29/05/2020
Por José Pacheco
Varjão (DF), 27 de maio de 2040
Ao longo de mais de quarenta anos, me deixei enredar em diálogo de surdos:
A Escola da Ponte e a Escola Aberta estão dentro da lei?
Sim, estão dentro da lei.
Mas, não têm aula…
Pois não.
Então…
Então, o quê?
E não fazem avaliação nessas escolas?
Fazem avaliação, mas não aplicam prova. O teste é o mais falível dos instrumentos de avaliação. Nessas escolas, pratica-se aquilo que a lei de bases preconiza: uma avaliação formativa, contínua e sistemática.
E a conversa se prolongava, até ao momento em que o meu interlocutor dizia algo, que eu já ouvira centenas de vezes:
Eu gostava de trabalhar assim, mas… Mas o quê?

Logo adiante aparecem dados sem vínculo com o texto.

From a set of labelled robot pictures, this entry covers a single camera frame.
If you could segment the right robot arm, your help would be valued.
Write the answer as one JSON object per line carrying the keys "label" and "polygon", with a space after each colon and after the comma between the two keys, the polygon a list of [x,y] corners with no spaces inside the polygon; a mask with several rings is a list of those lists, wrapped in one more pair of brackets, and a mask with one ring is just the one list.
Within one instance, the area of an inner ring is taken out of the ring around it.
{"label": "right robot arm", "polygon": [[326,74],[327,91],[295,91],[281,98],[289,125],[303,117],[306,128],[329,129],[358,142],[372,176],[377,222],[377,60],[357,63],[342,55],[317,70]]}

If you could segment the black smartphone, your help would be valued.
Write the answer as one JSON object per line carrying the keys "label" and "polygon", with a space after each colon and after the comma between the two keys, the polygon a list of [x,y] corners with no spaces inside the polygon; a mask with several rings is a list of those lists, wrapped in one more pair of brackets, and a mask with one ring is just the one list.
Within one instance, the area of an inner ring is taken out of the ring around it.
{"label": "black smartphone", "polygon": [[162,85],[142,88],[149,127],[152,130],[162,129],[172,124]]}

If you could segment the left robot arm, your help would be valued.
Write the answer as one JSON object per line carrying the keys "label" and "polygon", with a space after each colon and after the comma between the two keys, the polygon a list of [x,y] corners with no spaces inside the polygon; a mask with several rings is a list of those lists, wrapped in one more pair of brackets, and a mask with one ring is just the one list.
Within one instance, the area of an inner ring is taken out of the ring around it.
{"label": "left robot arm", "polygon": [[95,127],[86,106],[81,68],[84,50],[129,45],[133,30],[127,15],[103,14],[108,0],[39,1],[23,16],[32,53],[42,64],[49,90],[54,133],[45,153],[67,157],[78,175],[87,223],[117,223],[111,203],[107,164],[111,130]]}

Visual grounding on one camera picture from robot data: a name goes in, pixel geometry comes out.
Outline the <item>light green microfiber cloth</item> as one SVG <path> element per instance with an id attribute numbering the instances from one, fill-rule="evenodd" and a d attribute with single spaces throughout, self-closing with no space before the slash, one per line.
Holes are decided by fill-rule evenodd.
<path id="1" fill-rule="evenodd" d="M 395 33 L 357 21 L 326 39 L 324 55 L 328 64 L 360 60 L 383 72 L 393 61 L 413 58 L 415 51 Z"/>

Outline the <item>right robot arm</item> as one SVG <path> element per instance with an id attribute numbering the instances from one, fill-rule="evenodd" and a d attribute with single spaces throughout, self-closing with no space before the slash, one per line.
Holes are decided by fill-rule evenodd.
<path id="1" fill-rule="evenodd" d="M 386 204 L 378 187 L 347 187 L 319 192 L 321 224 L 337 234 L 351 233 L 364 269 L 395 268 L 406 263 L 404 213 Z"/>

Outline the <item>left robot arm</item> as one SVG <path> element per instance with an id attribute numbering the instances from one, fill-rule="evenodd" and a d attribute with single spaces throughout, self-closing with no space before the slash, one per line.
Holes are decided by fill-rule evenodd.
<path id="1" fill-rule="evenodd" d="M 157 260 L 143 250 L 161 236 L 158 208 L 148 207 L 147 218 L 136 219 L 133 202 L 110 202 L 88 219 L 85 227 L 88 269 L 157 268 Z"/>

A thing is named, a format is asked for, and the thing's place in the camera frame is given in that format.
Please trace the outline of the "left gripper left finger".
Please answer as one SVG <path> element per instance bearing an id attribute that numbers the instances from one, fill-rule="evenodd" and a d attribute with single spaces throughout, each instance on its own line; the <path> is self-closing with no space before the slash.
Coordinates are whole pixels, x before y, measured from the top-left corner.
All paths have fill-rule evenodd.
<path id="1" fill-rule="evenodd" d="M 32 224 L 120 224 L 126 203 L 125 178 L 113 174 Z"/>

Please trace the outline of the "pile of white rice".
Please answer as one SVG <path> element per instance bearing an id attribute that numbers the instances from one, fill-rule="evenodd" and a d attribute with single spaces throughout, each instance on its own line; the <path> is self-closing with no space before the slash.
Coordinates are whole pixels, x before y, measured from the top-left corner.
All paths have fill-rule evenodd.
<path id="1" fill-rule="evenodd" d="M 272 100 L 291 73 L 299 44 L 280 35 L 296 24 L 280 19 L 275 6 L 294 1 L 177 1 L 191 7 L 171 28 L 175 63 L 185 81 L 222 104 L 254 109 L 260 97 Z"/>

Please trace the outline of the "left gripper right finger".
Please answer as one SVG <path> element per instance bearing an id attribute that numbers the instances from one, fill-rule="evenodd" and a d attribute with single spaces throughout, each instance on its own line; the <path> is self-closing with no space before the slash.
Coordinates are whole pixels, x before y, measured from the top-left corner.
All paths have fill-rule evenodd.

Eu recebia por resposta um falso pretexto, ou… o silêncio. E, há vinte anos, desisti de alimentar conversas surreais, porque se usava o imperfeito “gostava”, quando se deveria aplicar o condicional “gostaria”. Muitos professores tentavam escapar da morte pelo coronavírus, sem entender que, profissionalmente, tinham sido contagiados por um vírus bem mais letal: o da ensinagem. Na formação de professores, disseram-lhes que estavam “vivos por disciplina de cemitério”. Inconscientes, manipulados, indiferentes à voz de quem tinha sido curado, esses “mortos incompletos” eram cúmplices de um genocídio educacional. O Freud explicaria…
Naquele tempo, a degradação do sistema de ensino chegara a uma situação insustentável. Havia faculdades despedindo professores, porque já usavam um robô, para corrigir provas e dar nota aos alunos. Era evidente que essas faculdades não faziam avaliação, porque a não distinguiam da classificação. Perpetuavam-se obsoletos rituais de classificação, porque não havia nas escolas uma cultura de avaliação, que permitisse obter indicadores seguros de aprendizagem.
A lógica de mercado imperava, nesse já distante 2020. As empresas de ensinagem online prescindiam do concurso de professores, porque estes desperdiçavam imenso tempo no adestramento dos alunos em simulados e provas-modelo. Se, à semelhança dos professores, um robô papagueava matéria, mas muito mais rapidamente, por que contratar professores, que se queixavam de “não terem tempo para dar o programa”? Estavam criadas condições para que outros professores fossem despedidos. Se os conteúdos estavam disponíveis na Internet e se a inteligência artificial poderia assegurar, sem falhas, a tarefa de os transmitir, por que contratar “auleiros”?
Há quase quarenta anos, o amigo Pedro Demo criou esse neologismo. E escreveu num feliz ensaio: [auleiro é] quem não sabe pensar, quem não tem produção própria e só pode dar aula. Quem não tem proposta, precisa adotar apostila. Ainda acreditamos que a melhor forma de aprender é escutar aula. Velharia!
Um vírus nos viera dizer que já era tempo de substituir um sistema de ensino por um sistema de aprendizagem. As empresas de ensinagem poderiam prescindir de auleiros. Mas, nas escolas da aprendizagem, os professores ainda eram indispensáveis, insubstituíveis.
Quando alguém questionava o trabalho dos professores, eu fazia a defesa intransigente da sua dignidade profissional. Enquanto dirigente sindical, eu não tolerava ofensas à honra daqueles que se tinham deixado “funcionarizar” e se diziam servidores públicos, quando apenas eram serviçais de um iníquo sistema. Mas deixei de perder tempo com casos perdidos, desisti de conversar com que não escutava.